«Vi che salta, formai che pians e oio bu»: il dialetto e il cibo

«A chi non pias ’l vi, la fómna e ’l cantà, o ’l vaghe o dórmer o a fas frà». Anche perché «Èl vi fa sanch, l’aqua fa fanch», il nettare dell’uva, cioè, sostiene l’anima e il corpo. Come il formaggio del resto, talché si dice che «La böca nó l’è straca sè nó la sènt dè aca» una chiusura pasto perfetta, come «’l formai ensima ai casonsei». Proverbi, citazioni, motti, poesie, racconti, canzoni nella letteratura e nella tradizione dialettale bresciana con protagonisti il vino, il formaggio e l’olio.
Una ricchezza straordinaria di espressioni, parole, significati che vanno ben al di là del fatto gastronomico per assumere il valore di costume, sentimenti, azioni, filosofia di vita, gesti quotidiani. Di una Brescia e di bresciani che non esistono quasi più. «Vi che salta, formai che pians e l’oi bu» è il titolo del libro firmato da Costanzo Gatta per il Centro Studi San Martino della Fondazione Civiltà Bresciana (76 pagine, 10 euro). I tre alimenti non sulla tavola nostrana, ma in biblioteca. Nel dizionario della vita quotidiana di un tempo, ma spesso anche dell’oggi.
Chi disdegna il dialetto, si astenga. Chi non lo conosce può avvicinarsi al testo con umiltà, per scoprire significati e sfumature. Gatta è un cultore del vernacolo, da anni pubblica libri che recuperano la nostra tradizione linguistica. Con una certa nostalgia per qualcosa di autentico che si sta perdendo. Il libro sarà presentato in un contesto particolare, in sintonia con la vocazione del Centro San Martino che studia la storia delle nostre campagne: la Fiera dell’Agricoltura di Orzinuovi. L’appuntamento è venerdì primo settembre, alle 20.30, nella chiesa orceana di Santa Maria Addolorata con, fra gli altri, mons. Antonio Fappani, Tonino Zana e l’autore.
«Vi che salta, formai che pians e l’oi bu» è una miniera di curiosità, non solo linguistiche. Gatta ha scelto la forma del racconto: le chiacchiere all’osteria, al trani e al licinsì; un filos fra amici in onore del formaggio; il dialogo fra un marito, la moglie e il parroco sulle virtù dell’olio (e su tutte le possibili accezioni nell’uso della parola).

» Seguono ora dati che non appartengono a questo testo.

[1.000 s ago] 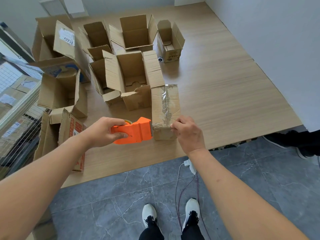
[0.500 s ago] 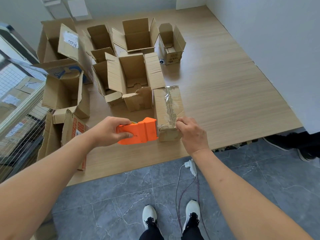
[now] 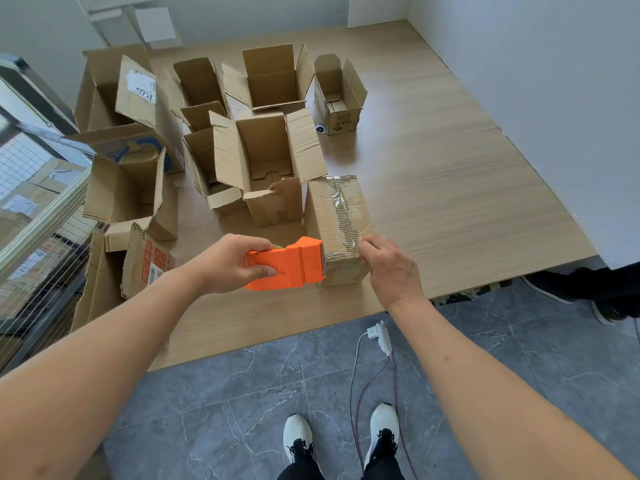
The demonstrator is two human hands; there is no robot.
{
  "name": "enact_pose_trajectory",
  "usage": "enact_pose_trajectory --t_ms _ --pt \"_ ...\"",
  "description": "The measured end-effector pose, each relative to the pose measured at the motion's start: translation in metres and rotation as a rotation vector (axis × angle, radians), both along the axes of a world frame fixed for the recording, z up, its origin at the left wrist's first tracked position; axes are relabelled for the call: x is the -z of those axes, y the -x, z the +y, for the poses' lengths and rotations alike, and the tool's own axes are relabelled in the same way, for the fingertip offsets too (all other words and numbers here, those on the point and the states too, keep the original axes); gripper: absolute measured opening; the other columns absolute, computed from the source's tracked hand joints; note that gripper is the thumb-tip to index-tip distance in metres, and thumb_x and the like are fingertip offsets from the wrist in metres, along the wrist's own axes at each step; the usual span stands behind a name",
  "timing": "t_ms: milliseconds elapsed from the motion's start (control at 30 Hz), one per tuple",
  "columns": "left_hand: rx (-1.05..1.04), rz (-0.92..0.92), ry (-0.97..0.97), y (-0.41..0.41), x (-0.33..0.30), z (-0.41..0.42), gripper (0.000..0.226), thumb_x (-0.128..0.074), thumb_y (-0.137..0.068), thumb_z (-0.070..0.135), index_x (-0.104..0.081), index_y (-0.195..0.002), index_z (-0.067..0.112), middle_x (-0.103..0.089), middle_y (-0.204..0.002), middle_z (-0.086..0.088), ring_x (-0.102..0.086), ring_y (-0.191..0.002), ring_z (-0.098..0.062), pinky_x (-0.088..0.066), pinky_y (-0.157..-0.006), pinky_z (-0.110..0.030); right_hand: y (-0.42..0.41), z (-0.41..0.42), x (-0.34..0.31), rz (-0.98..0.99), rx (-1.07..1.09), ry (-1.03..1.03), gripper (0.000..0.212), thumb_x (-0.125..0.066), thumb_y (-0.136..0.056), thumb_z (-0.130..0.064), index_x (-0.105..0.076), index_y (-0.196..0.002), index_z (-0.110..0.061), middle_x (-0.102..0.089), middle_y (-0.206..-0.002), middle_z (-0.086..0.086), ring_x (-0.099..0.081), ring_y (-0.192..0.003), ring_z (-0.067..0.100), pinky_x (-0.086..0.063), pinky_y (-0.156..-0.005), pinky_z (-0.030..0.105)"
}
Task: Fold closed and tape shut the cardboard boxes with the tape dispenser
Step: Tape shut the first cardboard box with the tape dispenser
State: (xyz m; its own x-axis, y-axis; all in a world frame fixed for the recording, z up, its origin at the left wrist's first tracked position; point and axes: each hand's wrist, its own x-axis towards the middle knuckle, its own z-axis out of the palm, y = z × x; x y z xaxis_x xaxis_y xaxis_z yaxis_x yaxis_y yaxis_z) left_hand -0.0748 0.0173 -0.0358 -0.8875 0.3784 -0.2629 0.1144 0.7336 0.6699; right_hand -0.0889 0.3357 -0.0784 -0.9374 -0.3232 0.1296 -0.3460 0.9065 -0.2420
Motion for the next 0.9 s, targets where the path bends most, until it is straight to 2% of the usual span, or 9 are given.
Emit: enact_pose_trajectory --t_ms 133,267,333,433,533,600,733,800,900 --pt "0.002 0.004 0.020 -0.001 -0.001 0.003 0.020 -0.077 -0.091 0.033 -0.070 -0.109 0.030 -0.070 -0.095 0.015 -0.064 -0.091 -0.006 -0.055 -0.082 -0.037 -0.004 0.006 0.002 0.018 -0.014 0.018 0.030 -0.061 -0.083 0.015 -0.062 -0.095 -0.013 -0.066 -0.115 -0.008 -0.060 -0.095 0.021 -0.038 -0.056 0.026" --pt "0.011 0.015 0.002 -0.003 -0.001 0.009 0.019 -0.077 -0.091 0.031 -0.071 -0.108 0.028 -0.070 -0.093 0.013 -0.064 -0.090 -0.008 -0.054 -0.081 -0.036 -0.006 0.010 0.004 -0.011 0.016 0.008 0.033 -0.060 -0.084 0.014 -0.062 -0.101 -0.015 -0.065 -0.113 -0.007 -0.061 -0.094 0.022 -0.037 -0.057 0.026" --pt "0.006 0.020 0.002 -0.003 0.000 0.010 0.020 -0.077 -0.091 0.032 -0.071 -0.109 0.028 -0.070 -0.093 0.013 -0.064 -0.090 -0.008 -0.054 -0.081 -0.035 -0.005 0.008 0.001 -0.059 0.024 0.037 0.039 -0.061 -0.088 0.007 -0.061 -0.116 -0.021 -0.063 -0.114 -0.007 -0.062 -0.094 0.021 -0.045 -0.058 0.029" --pt "-0.006 0.009 0.009 -0.003 0.001 0.010 0.021 -0.077 -0.091 0.032 -0.071 -0.111 0.028 -0.070 -0.095 0.014 -0.064 -0.091 -0.007 -0.055 -0.082 -0.036 -0.005 -0.001 -0.003 -0.140 0.000 0.060 0.054 -0.062 -0.091 -0.025 -0.047 -0.141 -0.036 -0.051 -0.121 -0.005 -0.056 -0.099 0.016 -0.053 -0.064 0.034" --pt "-0.015 0.004 0.010 -0.004 0.002 0.011 0.022 -0.076 -0.092 0.032 -0.071 -0.112 0.027 -0.070 -0.096 0.013 -0.064 -0.091 -0.007 -0.054 -0.083 -0.036 -0.007 -0.012 -0.003 -0.187 0.082 0.026 0.058 -0.051 -0.093 -0.061 -0.044 -0.146 -0.037 -0.041 -0.125 -0.004 -0.051 -0.107 0.017 -0.047 -0.065 0.031" --pt "-0.023 0.004 0.007 -0.005 0.003 0.011 0.023 -0.076 -0.092 0.032 -0.070 -0.113 0.026 -0.070 -0.096 0.014 -0.064 -0.092 -0.005 -0.054 -0.082 -0.033 -0.006 -0.018 -0.001 -0.195 0.139 0.003 0.064 -0.052 -0.092 -0.070 -0.047 -0.146 -0.035 -0.041 -0.126 -0.003 -0.049 -0.110 0.017 -0.047 -0.066 0.031" --pt "-0.035 -0.005 0.017 -0.006 0.006 0.010 0.019 -0.075 -0.092 0.032 -0.070 -0.110 0.027 -0.069 -0.094 0.014 -0.063 -0.090 -0.005 -0.052 -0.080 -0.031 -0.004 -0.029 0.000 -0.200 0.184 0.016 0.062 -0.061 -0.090 -0.065 -0.053 -0.141 -0.032 -0.039 -0.127 0.000 -0.049 -0.112 0.018 -0.052 -0.072 0.034" --pt "-0.052 -0.016 0.015 -0.009 0.009 0.008 0.018 -0.076 -0.092 0.031 -0.070 -0.109 0.027 -0.069 -0.094 0.014 -0.062 -0.090 -0.004 -0.052 -0.079 -0.030 -0.005 -0.033 0.003 -0.225 0.194 0.010 0.062 -0.061 -0.091 -0.064 -0.050 -0.143 -0.034 -0.036 -0.143 0.004 -0.048 -0.126 0.023 -0.055 -0.080 0.038" --pt "-0.077 -0.035 0.001 -0.012 0.013 0.005 0.018 -0.075 -0.092 0.031 -0.070 -0.110 0.027 -0.070 -0.096 0.014 -0.062 -0.091 -0.003 -0.051 -0.079 -0.025 -0.006 -0.036 0.008 -0.246 0.178 0.006 0.062 -0.058 -0.094 -0.063 -0.042 -0.148 -0.037 -0.018 -0.167 0.008 -0.029 -0.150 0.027 -0.051 -0.099 0.044"
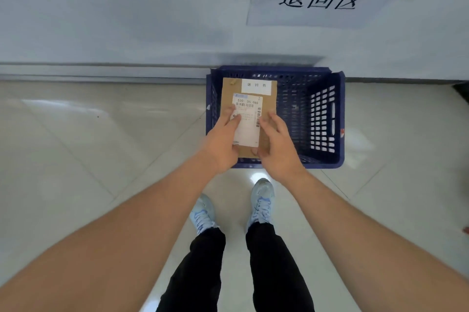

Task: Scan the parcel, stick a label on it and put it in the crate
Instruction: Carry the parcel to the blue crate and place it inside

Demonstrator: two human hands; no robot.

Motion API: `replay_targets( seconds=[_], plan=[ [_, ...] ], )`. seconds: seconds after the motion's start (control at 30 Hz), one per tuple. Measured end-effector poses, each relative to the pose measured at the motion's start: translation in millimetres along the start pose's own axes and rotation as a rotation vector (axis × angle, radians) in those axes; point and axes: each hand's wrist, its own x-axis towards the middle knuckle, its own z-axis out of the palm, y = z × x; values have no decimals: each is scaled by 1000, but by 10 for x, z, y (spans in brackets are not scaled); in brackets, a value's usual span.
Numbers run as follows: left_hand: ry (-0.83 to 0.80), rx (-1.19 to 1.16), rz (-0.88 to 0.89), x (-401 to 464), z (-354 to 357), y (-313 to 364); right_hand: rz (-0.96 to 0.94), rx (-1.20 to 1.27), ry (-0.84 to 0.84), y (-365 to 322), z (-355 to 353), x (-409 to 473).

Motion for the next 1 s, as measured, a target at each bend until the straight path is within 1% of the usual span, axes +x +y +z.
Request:
replay_targets(
  seconds=[0.07, 0.2, 0.43, 0.6, 0.77, 0.87, 1.0],
  plan=[
    [6, -12, -15, 241, 206, -175, -25, 14, -5, 265, 153, 240],
    [-2, -20, -23, 690, 611, -572, -102, -59, 24, 753, 460, 701],
    [8, 23, -8, 1376, 1188, -1080, -90, -9, -44, 1387, 850, 1291],
    [4, 11, -14, 1790, 1465, -1229, -147, -45, -35, 1733, 992, 1684],
    [-17, 1, -107, 2094, 1635, -1359, -136, -87, -62, 2010, 1196, 2007],
    [-32, -17, -137, 2222, 1692, -1399, -119, -118, -81, 2106, 1273, 2113],
    [3, 15, -160, 2339, 1760, -1401, -165, -197, -50, 2153, 1335, 2206]
  ],
)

Il tutto sempre sul filo dell’ironia.
Dalle pagine escono il profumo del mosto, della panna, dell’olio versato sul pane caldo; l’odore di terra coltivata, di sudore e fatica. Di bettole dove bevitori, contadini, commercianti e gente del popolo consumano le ore, dispensando saggezza vera o presunta attraverso le parole della quotidianità. Perché intorno al vino (come del resto al formaggio e all’olio) ruotano interi mondi, cantati da poeti, teatranti, scrittori come Angelo Canossi, Bruno Frusca, Angelo Albrici. Oppure da personaggi popolari come Rassega, al secolo l’ortolano Angelo Ferrazzoli. Più spesso da anonimi inventori di canzoni, proverbi, motteggi della vecchia Brescia. Perché l’odore più intenso che si avverte è quello di una città scomparsa, per molti versi sconosciuta, un contesto umano, sociale ed urbano raccolto, «dove le persone - commenta Gatta - si sentivano più libere di adesso, capaci di esprimere la loro originalità e di coltivarla senza per questo essere messi alla berlina. Anzi. Personaggi come Rassega o l’astronomo Giovanni Paneroni oggi non sarebbero possibili».
Tra le curiosità del libro c’è un intero racconto in gaì, l’antico ed esclusivo gergo dei pastori, la slacadura dei tacolér bresciani e bergamaschi. Una chicca, con il cobüs (prete), il casér de slons (sindaco), il bergnöl (diavolo) e la büsera (ostessa).
Durante la serata del primo settembre nella chiesa di Santa Maria Addolorata è in programma anche una coda speciale, «Raccontar con arte», spettacolo con chitarra (Maurizio Lovisetti) e voce recitante (Daniele Squassina). Testi e musiche curati da Lovisetti e Squassina sul tema «Il formaggio con le pere. La storia in un proverbio», con la proiezione di immagini tratte dalla storia dell’arte a sottolineare il legame fra cibo e relazioni sociali. Perché vi, formai, e oio bu, come dice Laura Cottareli del Centro studi San Martino, «saziano lo stomaco, allietano il palato e, da sempre, avvicinano gli uomini».